Most religions become corrupted after the death of their founder, and Buddhism was no exception. Myths, traditions and superstitions grew up around the simple philosophical system. In fact, Buddha had no belief in the soul, personal immortality, or any supernatural realities. He didn't so much deny God as ignore any deity. He was an Atheist — as another Atheist, Gore Vidal, cleverly illustrated in his 1981 novel, Creation. The narrator, Cyrus Spitana, asks Buddha (Tathagata) about immortality:
"Let me ask you a question. If a fire was burning in front of you, would you notice it?"
"If the fire went out, would you notice that?"
"Now, then, when the fire goes out, where does it go? to the east? the west? the north? the south?"
"But the question is to no point, Tathagata. When a fire goes out for lack of fuel to burn, it is... well, it is gone, extinct."

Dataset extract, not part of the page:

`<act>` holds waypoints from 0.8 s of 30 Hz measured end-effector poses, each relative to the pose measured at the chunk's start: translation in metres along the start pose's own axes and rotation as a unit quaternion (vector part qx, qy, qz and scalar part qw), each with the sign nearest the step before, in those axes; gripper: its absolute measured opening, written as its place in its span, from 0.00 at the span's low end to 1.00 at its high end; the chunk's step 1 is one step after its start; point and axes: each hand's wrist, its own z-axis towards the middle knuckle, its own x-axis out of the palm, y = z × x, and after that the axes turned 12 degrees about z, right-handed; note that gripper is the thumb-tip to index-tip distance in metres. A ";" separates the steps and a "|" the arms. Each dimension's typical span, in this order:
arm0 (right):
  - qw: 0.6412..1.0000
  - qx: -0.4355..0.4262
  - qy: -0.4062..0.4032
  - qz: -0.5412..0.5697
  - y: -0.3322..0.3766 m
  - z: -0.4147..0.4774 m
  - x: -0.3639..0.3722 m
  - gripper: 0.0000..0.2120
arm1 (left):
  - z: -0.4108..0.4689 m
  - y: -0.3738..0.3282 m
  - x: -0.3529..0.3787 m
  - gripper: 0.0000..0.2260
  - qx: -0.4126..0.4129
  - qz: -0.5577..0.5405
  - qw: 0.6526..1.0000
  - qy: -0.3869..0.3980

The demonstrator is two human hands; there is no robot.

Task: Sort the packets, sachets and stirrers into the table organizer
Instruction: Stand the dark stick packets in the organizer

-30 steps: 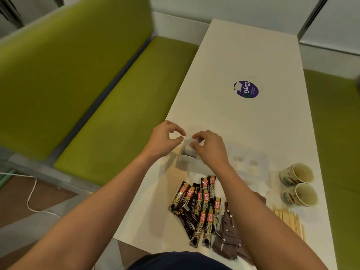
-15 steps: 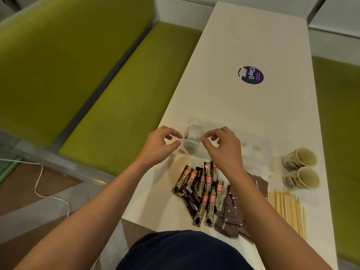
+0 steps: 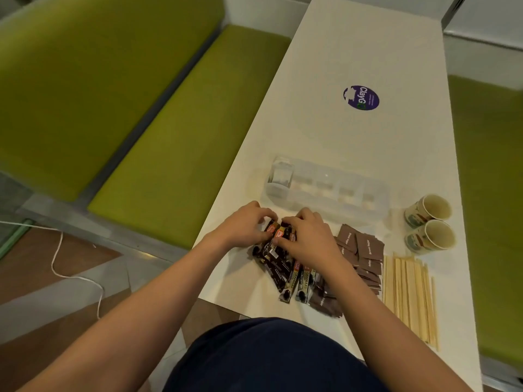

"You have now answered your own question as to whether or not a holy man is reborn or not reborn. The question is to no point. Like the fire that goes out for lack of fuel to burn, he is gone, extinct." (p. 240)
It is dishonest to presume that so "spiritual" a thinker must have believed in a God. Buddha had every opportunity to claim divine inspiration — and declined. The Catholic Church made him a saint, anyway, under the name of Saint Josaphat.